Mengenang Kembali Wasiat Nabi
Ibrahim ‘Alaihissalâm dan Mengharapkan Perubahan Yang Terbaik
Oleh : Ust. Muhsin Hariyanto
السلام عليكم و رحمة الله و بركاته
الحمد لله له الملك وله الحمد وهو عل
كل شيء قدير. الذي خلق الموت والحياة ليبلوكم ايكم احسن عملا وهو العزيز الغفور.
اشهد ان لااله الا الله وحده لا شريك له الذى هدانا وانعمنا بالاسلام وامرنا
بالجهاد ونور قلوبنا بالكتاب المنير. واشهد ان محمدا عبده ورسوله الذى بلغ الرسالة
وادى الامانة ونصح الامة برسالته الخالدة رحمة للعالمين فى ايامنا هذا وفى يومئذ
يوم عسير على الكافرين غير يسير. اللهم صل وسلم على هذا النبى الكريم محمد بن
عبدالله وعلى اله واصحابه اجمعين. يَاأَيُّهَا الَّذِينَ ءَامَنُوا اتَّقُوا اللَّهَ
وَءَامِنُوا بِرَسُولِهِ يُؤْتِكُمْ كِفْلَيْنِ مِنْ رَحْمَتِهِ وَيَجْعَلْ لَكُمْ
نُورًا تَمْشُونَ بِهِ وَيَغْفِرْ لَكُمْ وَاللَّهُ غَفُورٌ رَحِيمٌ
Ma’âsyiral Muslimîn Rahimakumullâh…
Allâhu Akbar, Allâhu Akbar, Allâhu Akbar, Wa Lillâhil
Hamd
Berabad-abad telah berlalu, di tanah kering dan
tandus, di tengah kegersangan kawasan yang meranggas, di atas bukit-bukit
bebatuan yang ganas, sebuah cita-cita universal umat manusia dipancangkan.
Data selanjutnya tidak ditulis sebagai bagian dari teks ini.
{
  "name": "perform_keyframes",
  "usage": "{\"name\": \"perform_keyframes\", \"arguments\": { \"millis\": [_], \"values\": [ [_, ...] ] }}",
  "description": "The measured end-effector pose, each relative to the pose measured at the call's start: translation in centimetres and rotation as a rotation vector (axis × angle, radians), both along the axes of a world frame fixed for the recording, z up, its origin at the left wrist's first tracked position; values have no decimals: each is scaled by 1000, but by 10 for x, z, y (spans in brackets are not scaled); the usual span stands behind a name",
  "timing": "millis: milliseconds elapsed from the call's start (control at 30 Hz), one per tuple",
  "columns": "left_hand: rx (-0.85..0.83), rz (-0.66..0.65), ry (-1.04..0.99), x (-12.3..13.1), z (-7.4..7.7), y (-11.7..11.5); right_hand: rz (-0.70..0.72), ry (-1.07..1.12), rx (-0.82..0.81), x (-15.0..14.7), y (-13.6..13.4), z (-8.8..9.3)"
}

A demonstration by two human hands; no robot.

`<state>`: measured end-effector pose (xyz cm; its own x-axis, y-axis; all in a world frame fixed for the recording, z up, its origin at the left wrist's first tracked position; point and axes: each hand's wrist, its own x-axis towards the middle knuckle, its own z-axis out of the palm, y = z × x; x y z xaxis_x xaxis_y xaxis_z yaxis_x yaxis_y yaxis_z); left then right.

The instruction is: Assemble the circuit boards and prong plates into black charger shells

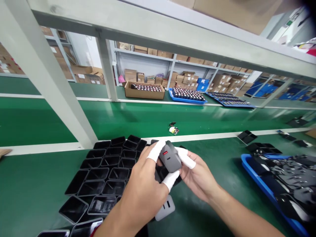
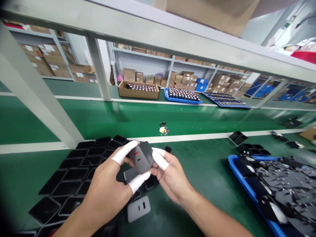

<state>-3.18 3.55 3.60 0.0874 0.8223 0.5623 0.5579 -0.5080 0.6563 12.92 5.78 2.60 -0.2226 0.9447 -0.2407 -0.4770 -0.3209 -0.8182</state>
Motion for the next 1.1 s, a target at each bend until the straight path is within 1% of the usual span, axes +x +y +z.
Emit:
{"name": "perform_keyframes", "arguments": {
  "millis": [100, 200, 267, 300, 333, 433, 500, 567, 667, 767, 833, 933, 1033, 1100],
  "values": [
    [41, 15, -10, 1, 0, -1, -38, 23, -83, -2, 1, 2],
    [56, 28, 6, 1, 0, -3, -8, 15, -72, -1, 1, 1],
    [36, 29, 4, 1, -2, -3, 44, 14, 25, -1, 1, -2],
    [-2, 23, -13, 0, -3, -2, 47, -3, 111, 0, 1, -4],
    [-60, 13, -40, 0, -4, -1, 20, -31, 219, 0, 1, -5],
    [-229, 4, -106, -2, -8, 4, -118, -153, 577, 0, -4, -9],
    [-253, 10, -109, -3, -11, 6, -151, -248, 772, 0, -10, -11],
    [-219, 16, -110, -3, -12, 8, -147, -352, 891, 0, -15, -12],
    [-193, 14, -144, -1, -13, 8, -166, -436, 957, 2, -19, -14],
    [-219, 21, -175, 2, -13, 6, -196, -465, 1000, 5, -19, -15],
    [-220, 28, -171, 2, -14, 5, -207, -547, 1075, 8, -18, -15],
    [-174, 44, -143, 2, -14, 4, -192, -642, 1179, 11, -18, -14],
    [-153, 60, -118, 1, -14, 4, -175, -636, 1200, 14, -19, -14],
    [-154, 74, -90, 0, -13, 5, -169, -682, 1208, 16, -20, -15]
  ]
}}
Nabi
Ibrahim ‘Alaihis salâm, Abu al-Millah, telah memancangkan sebuah
cita-cita besar,yang kelak terbukti melahirkan sebuah peradaban besar.
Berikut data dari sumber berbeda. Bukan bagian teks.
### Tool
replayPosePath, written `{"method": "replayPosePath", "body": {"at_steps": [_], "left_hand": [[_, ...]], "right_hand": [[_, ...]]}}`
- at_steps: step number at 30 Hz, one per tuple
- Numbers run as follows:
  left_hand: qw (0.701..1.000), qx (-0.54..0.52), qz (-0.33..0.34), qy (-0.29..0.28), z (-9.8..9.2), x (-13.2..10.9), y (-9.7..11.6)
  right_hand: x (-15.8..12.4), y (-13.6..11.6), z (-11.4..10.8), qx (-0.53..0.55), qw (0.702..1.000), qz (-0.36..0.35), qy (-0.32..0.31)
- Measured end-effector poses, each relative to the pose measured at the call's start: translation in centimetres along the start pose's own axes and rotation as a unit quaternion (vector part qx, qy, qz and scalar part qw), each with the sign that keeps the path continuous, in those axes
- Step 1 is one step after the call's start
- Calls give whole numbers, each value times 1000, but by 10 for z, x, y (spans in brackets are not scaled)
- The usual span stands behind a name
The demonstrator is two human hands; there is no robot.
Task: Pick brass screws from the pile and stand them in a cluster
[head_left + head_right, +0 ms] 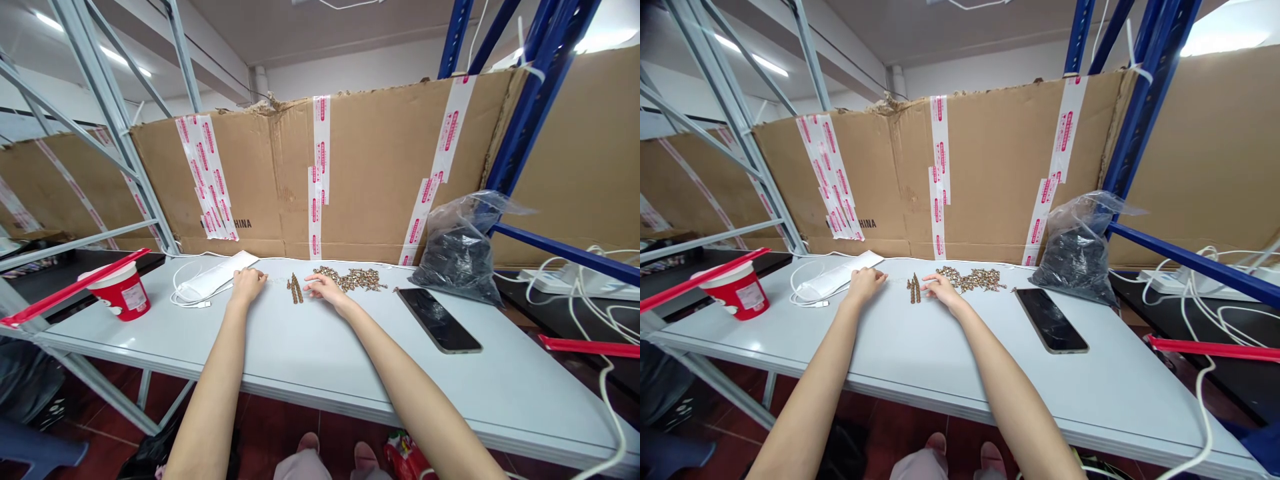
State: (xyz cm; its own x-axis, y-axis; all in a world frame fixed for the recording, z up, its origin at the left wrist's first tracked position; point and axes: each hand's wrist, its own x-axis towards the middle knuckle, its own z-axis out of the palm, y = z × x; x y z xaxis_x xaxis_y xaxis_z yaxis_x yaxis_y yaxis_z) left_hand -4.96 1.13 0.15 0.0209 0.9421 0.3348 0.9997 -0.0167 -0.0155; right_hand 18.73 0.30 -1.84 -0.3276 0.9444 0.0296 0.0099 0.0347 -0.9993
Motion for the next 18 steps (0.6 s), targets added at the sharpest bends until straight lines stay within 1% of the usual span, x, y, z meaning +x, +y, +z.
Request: {"method": "replayPosePath", "body": {"at_steps": [10, 18], "left_hand": [[998, -9, 6, -57, 3, 0, -2], [999, -8, 5, -32, -1, -2, 0]], "right_hand": [[0, 1, 0, 0, 1000, -8, -8], [0, 2, 0, -1, 1000, -11, -14]]}}
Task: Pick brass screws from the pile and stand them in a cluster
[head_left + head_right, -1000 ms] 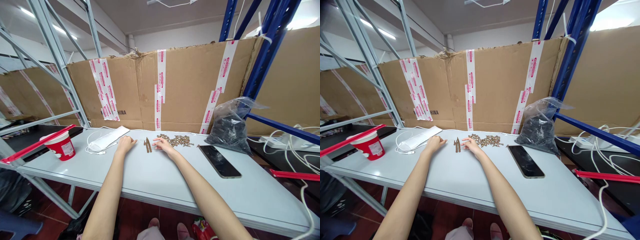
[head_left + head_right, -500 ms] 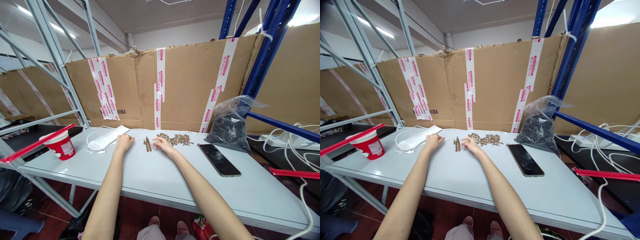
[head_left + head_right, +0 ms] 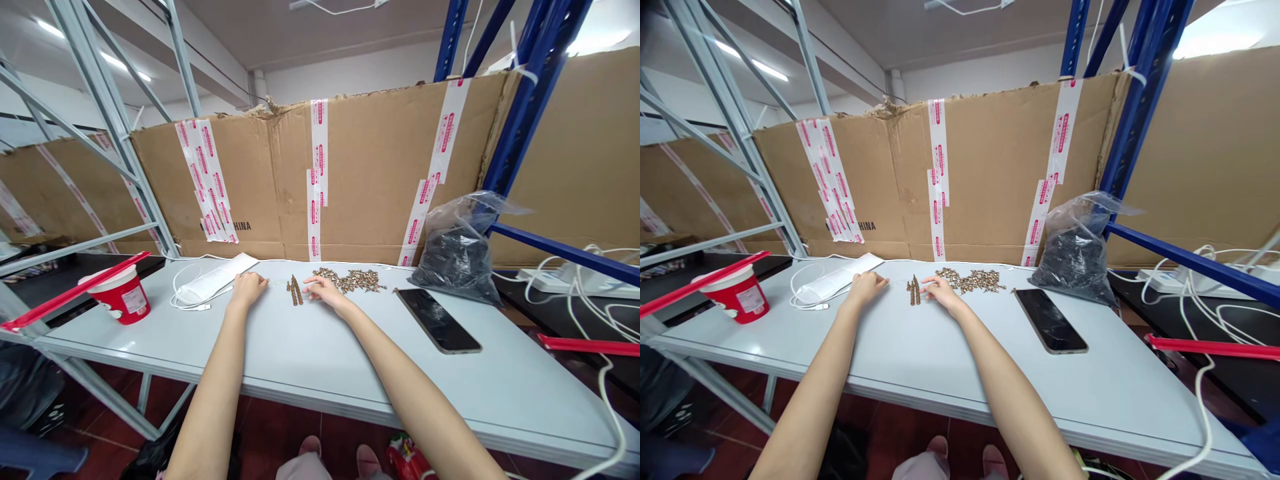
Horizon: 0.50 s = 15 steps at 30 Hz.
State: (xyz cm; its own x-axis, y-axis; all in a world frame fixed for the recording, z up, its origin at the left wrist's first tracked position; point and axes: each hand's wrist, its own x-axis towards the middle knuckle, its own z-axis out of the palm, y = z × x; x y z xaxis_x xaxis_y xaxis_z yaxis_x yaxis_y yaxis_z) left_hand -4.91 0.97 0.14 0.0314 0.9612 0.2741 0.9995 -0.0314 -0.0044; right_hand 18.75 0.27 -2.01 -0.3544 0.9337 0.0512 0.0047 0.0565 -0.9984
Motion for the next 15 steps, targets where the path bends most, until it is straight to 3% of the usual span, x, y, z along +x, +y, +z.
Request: {"method": "replayPosePath", "body": {"at_steps": [5, 8, 10, 12, 15], "left_hand": [[1000, -3, 0, -18, -1, -1, 1], [999, 2, -3, -36, 0, -1, 2], [999, 8, -5, -40, 0, -2, 2], [999, 9, -7, -38, -1, -3, 3], [1000, -7, 0, -24, -3, -3, 4]], "right_hand": [[3, 3, 0, -54, 998, -10, 5], [3, 6, -2, -207, 975, -62, 42], [-1, 7, -5, -365, 919, -109, 98], [-5, 7, -9, -499, 843, -138, 147], [-8, 8, -16, -600, 770, -126, 179]]}}
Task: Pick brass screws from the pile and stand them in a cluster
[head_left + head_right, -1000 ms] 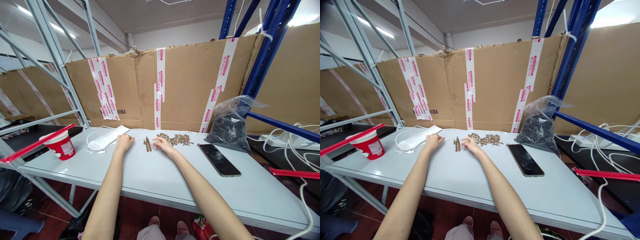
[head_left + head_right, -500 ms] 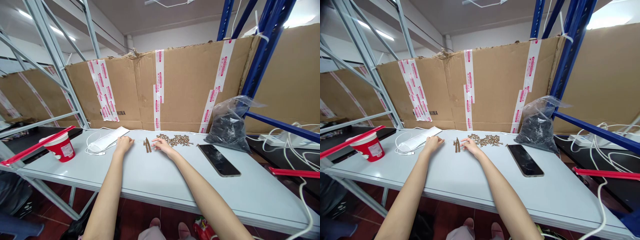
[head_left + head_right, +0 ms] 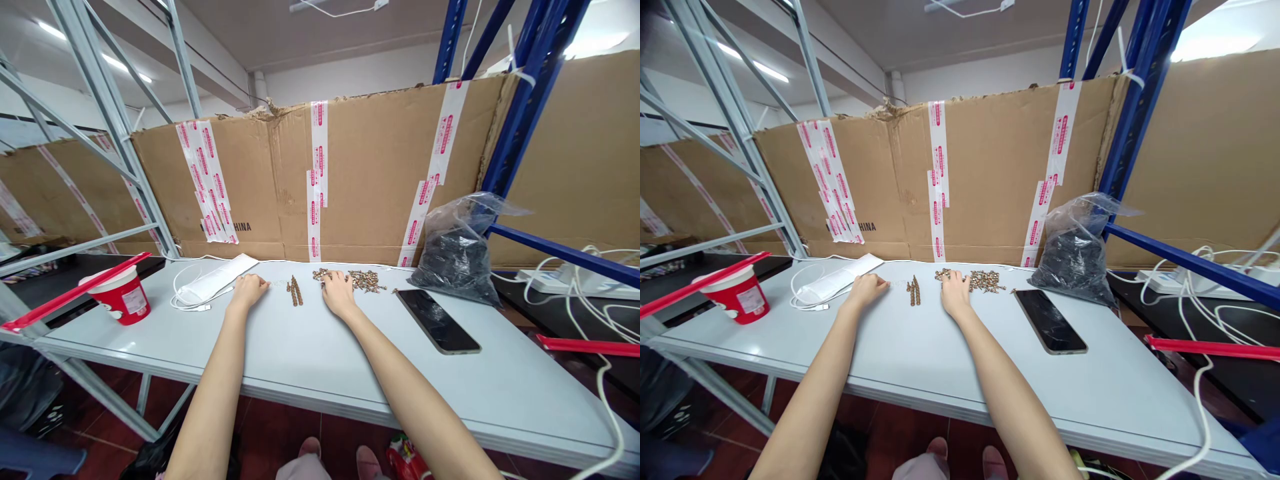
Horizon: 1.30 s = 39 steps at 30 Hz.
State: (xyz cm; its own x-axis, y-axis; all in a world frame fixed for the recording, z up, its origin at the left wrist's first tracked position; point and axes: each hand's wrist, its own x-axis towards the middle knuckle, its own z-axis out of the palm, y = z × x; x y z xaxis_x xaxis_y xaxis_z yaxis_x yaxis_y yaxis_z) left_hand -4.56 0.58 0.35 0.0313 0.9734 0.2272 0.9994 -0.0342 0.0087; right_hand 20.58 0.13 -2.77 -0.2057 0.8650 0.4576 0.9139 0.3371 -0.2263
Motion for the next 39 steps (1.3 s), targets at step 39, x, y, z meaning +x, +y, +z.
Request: {"method": "replayPosePath", "body": {"at_steps": [39], "left_hand": [[897, -78, 326, 288, 0, -14, 64]], "right_hand": [[14, -29, 1, 660, 737, 135, -57]]}}
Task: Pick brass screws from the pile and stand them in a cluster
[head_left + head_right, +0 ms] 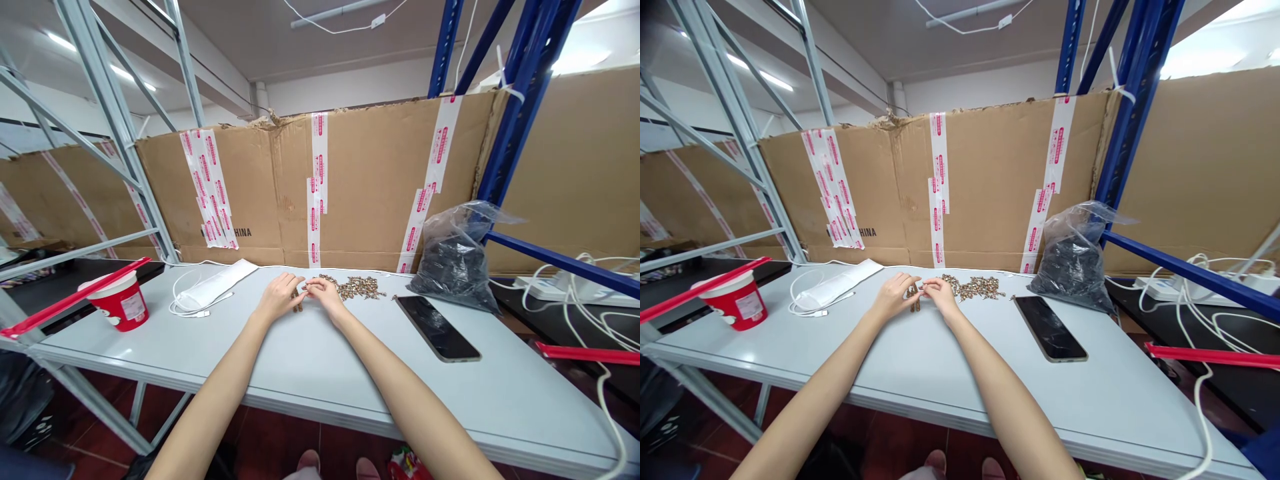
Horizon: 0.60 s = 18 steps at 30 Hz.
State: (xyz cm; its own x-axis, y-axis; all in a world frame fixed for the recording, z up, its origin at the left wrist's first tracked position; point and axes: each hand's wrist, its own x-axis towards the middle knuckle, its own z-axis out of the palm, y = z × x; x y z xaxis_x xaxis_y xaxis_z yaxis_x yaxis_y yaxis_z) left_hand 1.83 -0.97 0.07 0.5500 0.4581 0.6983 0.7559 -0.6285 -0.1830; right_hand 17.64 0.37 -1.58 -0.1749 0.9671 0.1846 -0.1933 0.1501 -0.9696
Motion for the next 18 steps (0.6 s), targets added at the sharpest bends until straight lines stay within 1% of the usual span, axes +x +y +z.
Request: {"method": "replayPosePath", "body": {"at_steps": [1, 5, 7, 10, 13, 18], "left_hand": [[1000, 0, 1, 4, 0, 0, 0], [1000, 7, 15, 5, 4, 1, -1], [1000, 11, 26, 0, 5, 0, -2], [999, 15, 30, 1, 6, -1, -3], [999, 30, 31, 3, 5, -2, -3], [998, 46, 33, -8, 4, -3, -2]], "right_hand": [[-3, -2, 0, 9, 1000, 6, -2], [-8, -8, -3, -14, 999, 26, -15], [-7, -6, -4, -14, 1000, 12, -24], [-3, -3, -4, -17, 1000, -10, -18], [-1, -2, -5, -23, 1000, -17, -7], [-1, -5, -6, -28, 999, -19, -10]]}}
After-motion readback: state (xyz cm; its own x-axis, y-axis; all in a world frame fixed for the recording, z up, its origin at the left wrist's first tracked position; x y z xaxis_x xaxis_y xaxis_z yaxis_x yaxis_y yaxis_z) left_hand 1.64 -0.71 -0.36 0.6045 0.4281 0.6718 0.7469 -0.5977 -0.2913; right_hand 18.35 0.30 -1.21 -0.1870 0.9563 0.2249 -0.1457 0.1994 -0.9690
Cita-cita kesejahteraan lahir dan batin. Sebuah kehidupan yang secara
psikologis mengisyaratkan kenyamanan, ketenteraman, kesentosaan dan secara
materi menciptakan kesuburan dan kemakmuran.
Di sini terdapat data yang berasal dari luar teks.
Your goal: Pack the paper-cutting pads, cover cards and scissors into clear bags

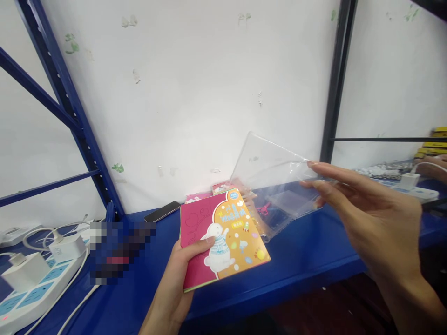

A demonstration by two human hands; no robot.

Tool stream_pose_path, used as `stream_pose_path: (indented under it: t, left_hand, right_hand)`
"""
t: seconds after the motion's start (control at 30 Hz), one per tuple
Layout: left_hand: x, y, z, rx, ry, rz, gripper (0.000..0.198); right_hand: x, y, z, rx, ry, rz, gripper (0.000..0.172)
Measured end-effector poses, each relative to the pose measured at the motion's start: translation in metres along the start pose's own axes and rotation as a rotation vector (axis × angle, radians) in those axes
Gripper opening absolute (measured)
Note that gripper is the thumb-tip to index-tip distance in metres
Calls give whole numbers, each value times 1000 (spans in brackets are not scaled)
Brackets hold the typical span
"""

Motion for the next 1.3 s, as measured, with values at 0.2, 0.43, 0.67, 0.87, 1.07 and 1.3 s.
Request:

Mari kita baca kembali -- dengan cermat -- ayat
al-Quran di bawah ini,
وَإِذْ قَالَ إِبْرَاهِيمُ رَبِّ
اجْعَلْ هَـٰذَا بَلَدًا آمِنًا وَارْزُقْ أَهْلَهُ مِنَ الثَّمَرَاتِ مَنْ آمَنَ
مِنْهُم بِاللَّهِ وَالْيَوْمِ الْآخِرِ ۖقَالَ وَمَن كَفَرَ فَأُمَتِّعُهُ
قَلِيلًا ثُمَّ أَضْطَرُّهُ إِلَىٰ عَذَابِ النَّارِۖ وَبِئْسَ الْمَصِيرُ
“Dan(ingatlah), ketika Ibrahim berdo`a: Ya Tuhanku,
jadikanlah negeri ini negeri yang aman sentosa, dan berikanlah rezeki dari
buah-buahan kepada penduduknya yang beriman di antara mereka kepada Allah dan
hari kemudian. Allah berfirman:"Dan kepada orang yang kafir pun Aku beri
kesenangan sementara, kemudian Aku paksa ia menjalani siksa neraka dan itulah
seburuk-buruk tempat kembali.” (QS al-Baqarah/2: 126)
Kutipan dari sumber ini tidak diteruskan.